Fashion has a fascination with medicine, so it [has] never felt like a stretch. #HospitalGlam refers to both healthcare’s status as a luxury good, and the way traditional poses of illness are used to sell health and beauty back to us. Reclining bodies, models hunched forward with limp arms, slicked hair, and physicality that mimics disease—these images both distort the image [of] disability and give both doctors and patients an idea of what they should look for in a patient, while the patient is stuck in a feedback loop of media images. When I had a health complication at the beginning of 2014, I lost weight and my physicality was closer to a conventional ideal. I thought I might lose my hair as well, so I bleached it blond to skew even closer.

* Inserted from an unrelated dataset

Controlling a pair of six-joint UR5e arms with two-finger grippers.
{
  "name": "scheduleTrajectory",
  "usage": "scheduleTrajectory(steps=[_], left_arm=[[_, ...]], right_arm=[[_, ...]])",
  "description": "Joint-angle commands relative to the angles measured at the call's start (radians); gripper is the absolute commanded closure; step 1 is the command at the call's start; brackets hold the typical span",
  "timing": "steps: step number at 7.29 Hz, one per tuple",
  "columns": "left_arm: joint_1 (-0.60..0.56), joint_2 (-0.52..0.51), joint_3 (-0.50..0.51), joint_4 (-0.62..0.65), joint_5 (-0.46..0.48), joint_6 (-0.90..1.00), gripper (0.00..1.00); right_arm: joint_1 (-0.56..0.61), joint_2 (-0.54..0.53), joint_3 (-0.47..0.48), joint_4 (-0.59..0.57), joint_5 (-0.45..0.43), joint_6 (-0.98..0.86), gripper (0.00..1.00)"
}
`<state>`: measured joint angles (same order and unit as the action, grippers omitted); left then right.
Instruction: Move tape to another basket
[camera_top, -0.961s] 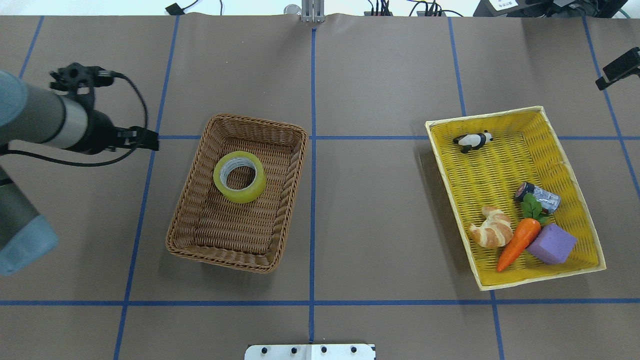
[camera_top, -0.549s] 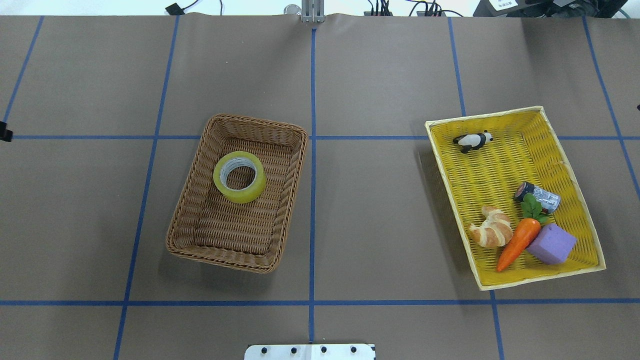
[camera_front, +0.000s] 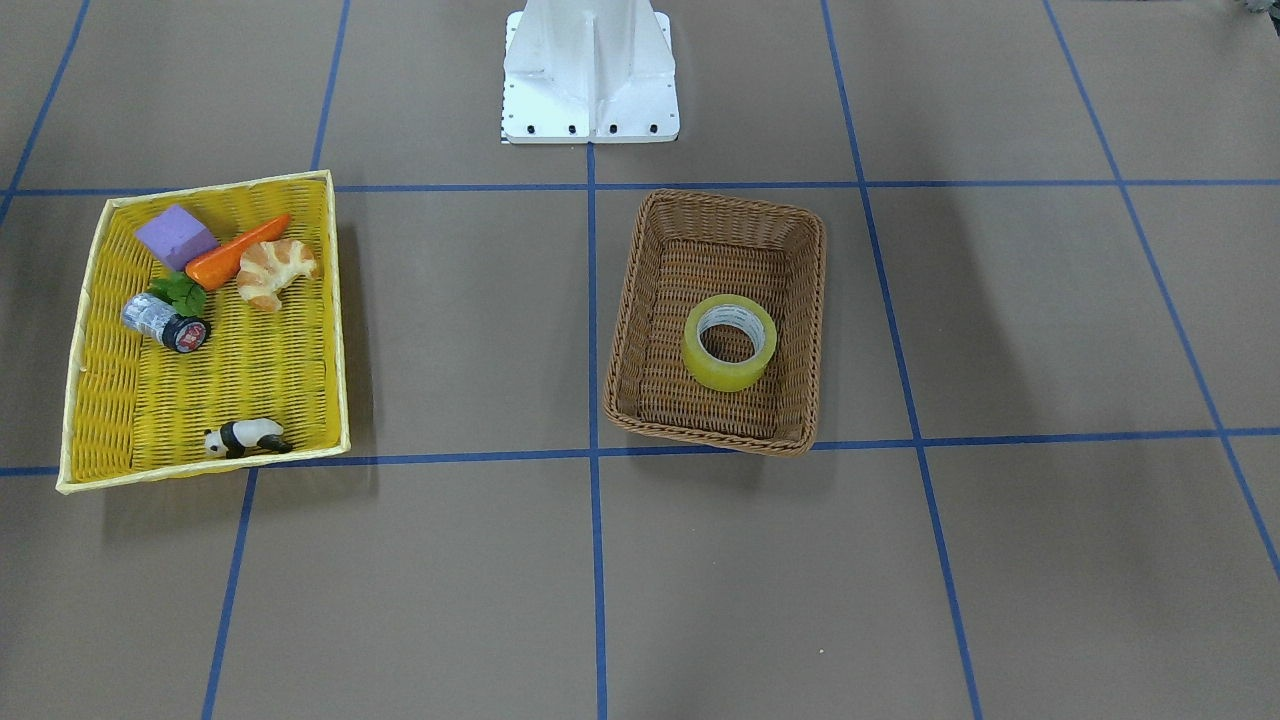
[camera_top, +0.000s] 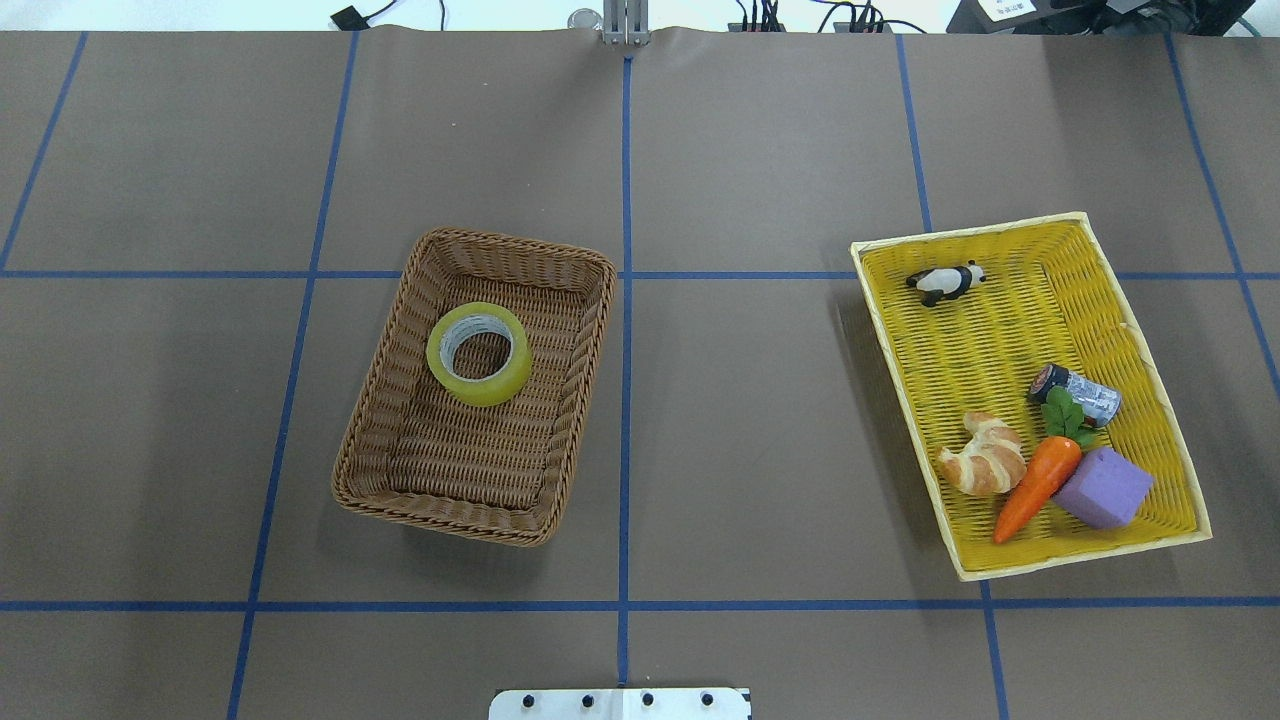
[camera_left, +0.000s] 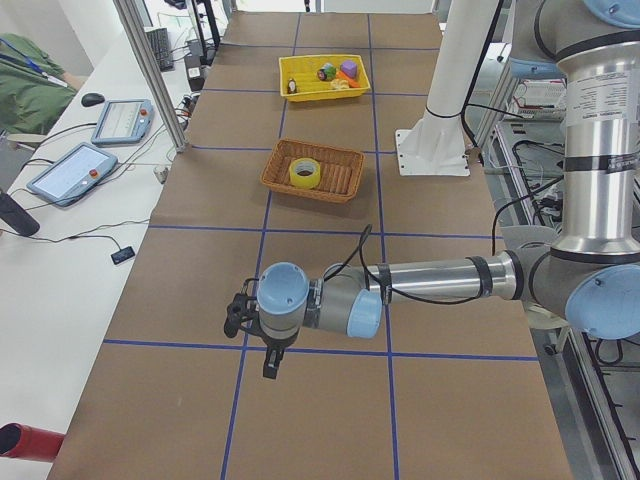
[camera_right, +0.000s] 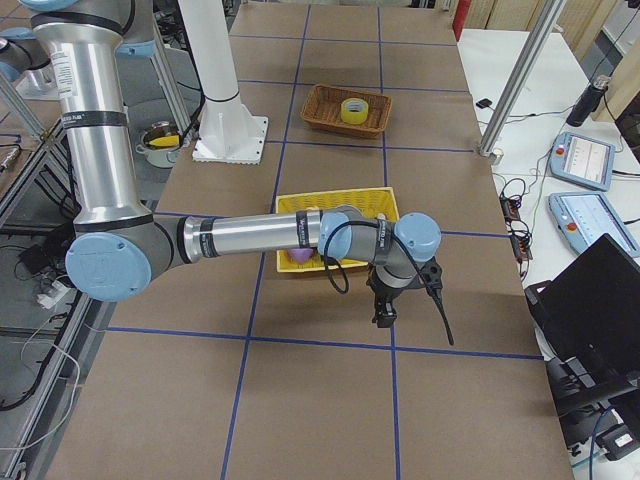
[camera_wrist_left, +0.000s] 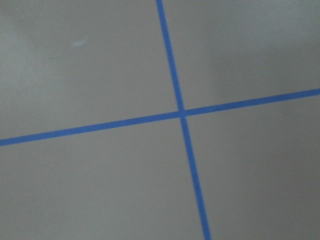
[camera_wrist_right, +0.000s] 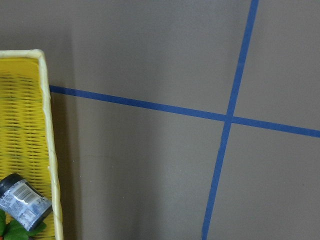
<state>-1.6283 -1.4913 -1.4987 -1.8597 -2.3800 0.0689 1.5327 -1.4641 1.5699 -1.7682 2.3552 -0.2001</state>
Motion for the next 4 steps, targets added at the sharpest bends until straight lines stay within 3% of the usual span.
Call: scheduleTrajectory(steps=[1,4], left_arm=[[-0.018,-0.007,0.037,-0.007,-0.001,-0.016,0.02],[-0.005,-0.043,0.009,-0.003,0.036,-0.12,0.02]], right_arm=[[0.012,-0.028,0.001,0.076,-0.152,0.002,0.0],[0.021,-0.03,0.007,0.066,-0.125,0.005,0.0]])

The biggest challenge is getting a shot with lighting [in the exam room] in under two minutes without referring to a screen between frames. Influencers use external lighting setups, outside photographers, and check their shots. People think my shots take a long time to set up or [that they] interrupt procedures, but my focus is on my care. The photographs are done very quickly. Once I put the phone down, I don’t look at it again and use the rest of that time to focus on my body and the space around me. I use a silent repeating timer on a phone [to take the photos]. It’s all very difficult to pull off from a technical standpoint, which is why it’s so cool when people participate. A social-media researcher came to a gynecologist appointment with me without having read up on the project in advance, and she said she was amazed at the flow and control I had over the entire room, including the nurses, once the [camera] timer began. She said she came from a medical family and had never seen anything like it. It really works.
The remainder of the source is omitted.